#### [EXERCISE GOAL]
In the entries that follow, find the line containing "arm in this photo."; from there, copy every line exactly through the line containing "<point>207,35</point>".
+===+
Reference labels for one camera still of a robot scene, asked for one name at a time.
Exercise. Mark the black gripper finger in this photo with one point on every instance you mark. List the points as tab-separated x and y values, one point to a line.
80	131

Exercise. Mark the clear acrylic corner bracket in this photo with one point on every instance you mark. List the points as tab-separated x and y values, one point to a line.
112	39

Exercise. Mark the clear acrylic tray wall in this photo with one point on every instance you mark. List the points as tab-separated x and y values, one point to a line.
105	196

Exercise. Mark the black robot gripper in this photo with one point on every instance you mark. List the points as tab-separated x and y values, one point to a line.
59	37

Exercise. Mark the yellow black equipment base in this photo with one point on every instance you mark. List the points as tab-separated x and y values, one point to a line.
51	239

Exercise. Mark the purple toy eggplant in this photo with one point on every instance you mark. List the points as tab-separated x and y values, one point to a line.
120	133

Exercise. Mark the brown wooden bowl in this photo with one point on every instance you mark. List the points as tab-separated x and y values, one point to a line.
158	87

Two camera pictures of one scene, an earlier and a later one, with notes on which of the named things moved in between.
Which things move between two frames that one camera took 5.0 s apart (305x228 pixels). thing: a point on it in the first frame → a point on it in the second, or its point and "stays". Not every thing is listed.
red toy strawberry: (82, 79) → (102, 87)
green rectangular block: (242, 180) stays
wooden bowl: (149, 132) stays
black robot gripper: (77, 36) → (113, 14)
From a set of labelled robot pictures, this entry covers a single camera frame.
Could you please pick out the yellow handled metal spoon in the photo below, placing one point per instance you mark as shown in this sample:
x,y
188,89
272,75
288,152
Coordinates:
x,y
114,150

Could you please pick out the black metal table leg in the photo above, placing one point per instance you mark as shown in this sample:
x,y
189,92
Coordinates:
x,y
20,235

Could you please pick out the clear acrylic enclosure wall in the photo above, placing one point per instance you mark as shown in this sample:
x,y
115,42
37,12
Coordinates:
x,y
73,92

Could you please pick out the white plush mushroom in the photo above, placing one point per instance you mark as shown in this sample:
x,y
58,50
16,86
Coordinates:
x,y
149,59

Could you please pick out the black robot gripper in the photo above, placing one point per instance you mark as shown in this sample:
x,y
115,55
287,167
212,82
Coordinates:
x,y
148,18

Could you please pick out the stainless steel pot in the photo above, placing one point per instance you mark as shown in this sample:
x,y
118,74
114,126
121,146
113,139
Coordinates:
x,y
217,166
+===+
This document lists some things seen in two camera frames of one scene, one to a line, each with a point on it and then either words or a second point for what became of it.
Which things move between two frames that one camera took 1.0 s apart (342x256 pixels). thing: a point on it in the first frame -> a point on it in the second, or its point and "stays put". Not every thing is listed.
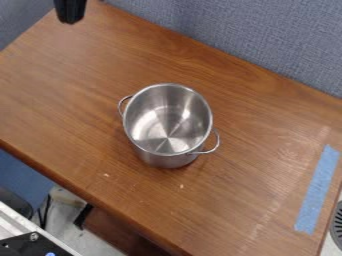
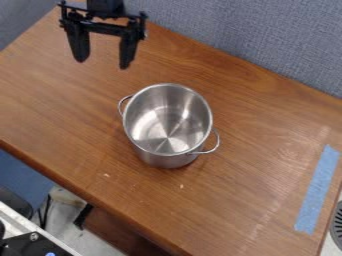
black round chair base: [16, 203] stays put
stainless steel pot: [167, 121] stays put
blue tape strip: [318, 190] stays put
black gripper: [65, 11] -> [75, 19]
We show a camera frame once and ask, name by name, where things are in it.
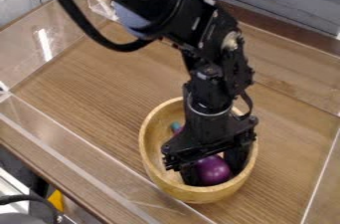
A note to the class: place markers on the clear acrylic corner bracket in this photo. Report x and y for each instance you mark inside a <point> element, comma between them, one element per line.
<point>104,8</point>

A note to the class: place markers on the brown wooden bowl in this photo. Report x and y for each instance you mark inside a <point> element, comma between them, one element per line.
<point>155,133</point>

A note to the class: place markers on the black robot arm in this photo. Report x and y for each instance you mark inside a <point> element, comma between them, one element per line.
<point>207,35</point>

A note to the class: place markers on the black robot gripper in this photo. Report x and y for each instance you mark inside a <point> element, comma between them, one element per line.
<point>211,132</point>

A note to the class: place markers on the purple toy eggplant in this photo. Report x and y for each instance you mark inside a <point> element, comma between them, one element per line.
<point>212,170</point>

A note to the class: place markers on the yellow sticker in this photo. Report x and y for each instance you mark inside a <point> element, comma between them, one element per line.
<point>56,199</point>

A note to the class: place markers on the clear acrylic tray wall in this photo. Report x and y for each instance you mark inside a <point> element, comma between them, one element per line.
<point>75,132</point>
+===+
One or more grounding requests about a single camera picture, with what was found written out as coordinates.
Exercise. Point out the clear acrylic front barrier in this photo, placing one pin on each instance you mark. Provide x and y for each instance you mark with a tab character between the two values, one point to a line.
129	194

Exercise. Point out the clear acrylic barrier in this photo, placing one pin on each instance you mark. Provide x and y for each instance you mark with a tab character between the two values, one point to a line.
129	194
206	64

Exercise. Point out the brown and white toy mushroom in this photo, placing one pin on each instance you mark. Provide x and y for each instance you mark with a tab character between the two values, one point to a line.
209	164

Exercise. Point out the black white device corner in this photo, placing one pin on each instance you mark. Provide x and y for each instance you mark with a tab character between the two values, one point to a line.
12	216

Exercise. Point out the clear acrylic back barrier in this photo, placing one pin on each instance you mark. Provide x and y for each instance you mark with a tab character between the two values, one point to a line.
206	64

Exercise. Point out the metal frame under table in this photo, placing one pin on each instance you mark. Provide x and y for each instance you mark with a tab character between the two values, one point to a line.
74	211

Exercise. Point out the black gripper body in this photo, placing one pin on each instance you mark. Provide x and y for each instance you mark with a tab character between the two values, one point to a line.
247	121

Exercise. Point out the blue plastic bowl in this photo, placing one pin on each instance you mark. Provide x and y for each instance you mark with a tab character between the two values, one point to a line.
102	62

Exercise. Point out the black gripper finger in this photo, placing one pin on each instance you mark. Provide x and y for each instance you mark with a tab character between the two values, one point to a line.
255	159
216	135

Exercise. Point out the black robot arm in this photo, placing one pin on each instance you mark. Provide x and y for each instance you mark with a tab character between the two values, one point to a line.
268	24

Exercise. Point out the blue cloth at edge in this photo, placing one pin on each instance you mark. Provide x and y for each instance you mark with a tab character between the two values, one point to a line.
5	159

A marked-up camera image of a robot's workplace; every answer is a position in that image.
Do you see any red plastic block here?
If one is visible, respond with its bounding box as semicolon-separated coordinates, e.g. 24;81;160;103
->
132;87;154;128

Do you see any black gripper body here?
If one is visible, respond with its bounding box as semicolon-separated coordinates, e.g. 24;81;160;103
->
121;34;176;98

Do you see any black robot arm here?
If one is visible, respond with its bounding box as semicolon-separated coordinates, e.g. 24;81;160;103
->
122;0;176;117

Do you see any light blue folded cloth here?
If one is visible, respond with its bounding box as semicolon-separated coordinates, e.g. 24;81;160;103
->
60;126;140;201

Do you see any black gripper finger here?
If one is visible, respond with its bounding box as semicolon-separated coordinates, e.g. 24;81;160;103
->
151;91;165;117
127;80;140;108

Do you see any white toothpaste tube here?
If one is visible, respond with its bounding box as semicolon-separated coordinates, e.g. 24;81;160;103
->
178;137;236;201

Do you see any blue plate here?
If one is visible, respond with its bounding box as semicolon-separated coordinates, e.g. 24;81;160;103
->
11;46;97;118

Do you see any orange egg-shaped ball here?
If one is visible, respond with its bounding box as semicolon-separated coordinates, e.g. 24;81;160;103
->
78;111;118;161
+===+
#### [SOLUTION TO THIS TASK]
A note to the class: place markers on the black robot arm in this photo. Report x and y for each instance you mark inside a <point> element, comma between them, one element per line.
<point>207,35</point>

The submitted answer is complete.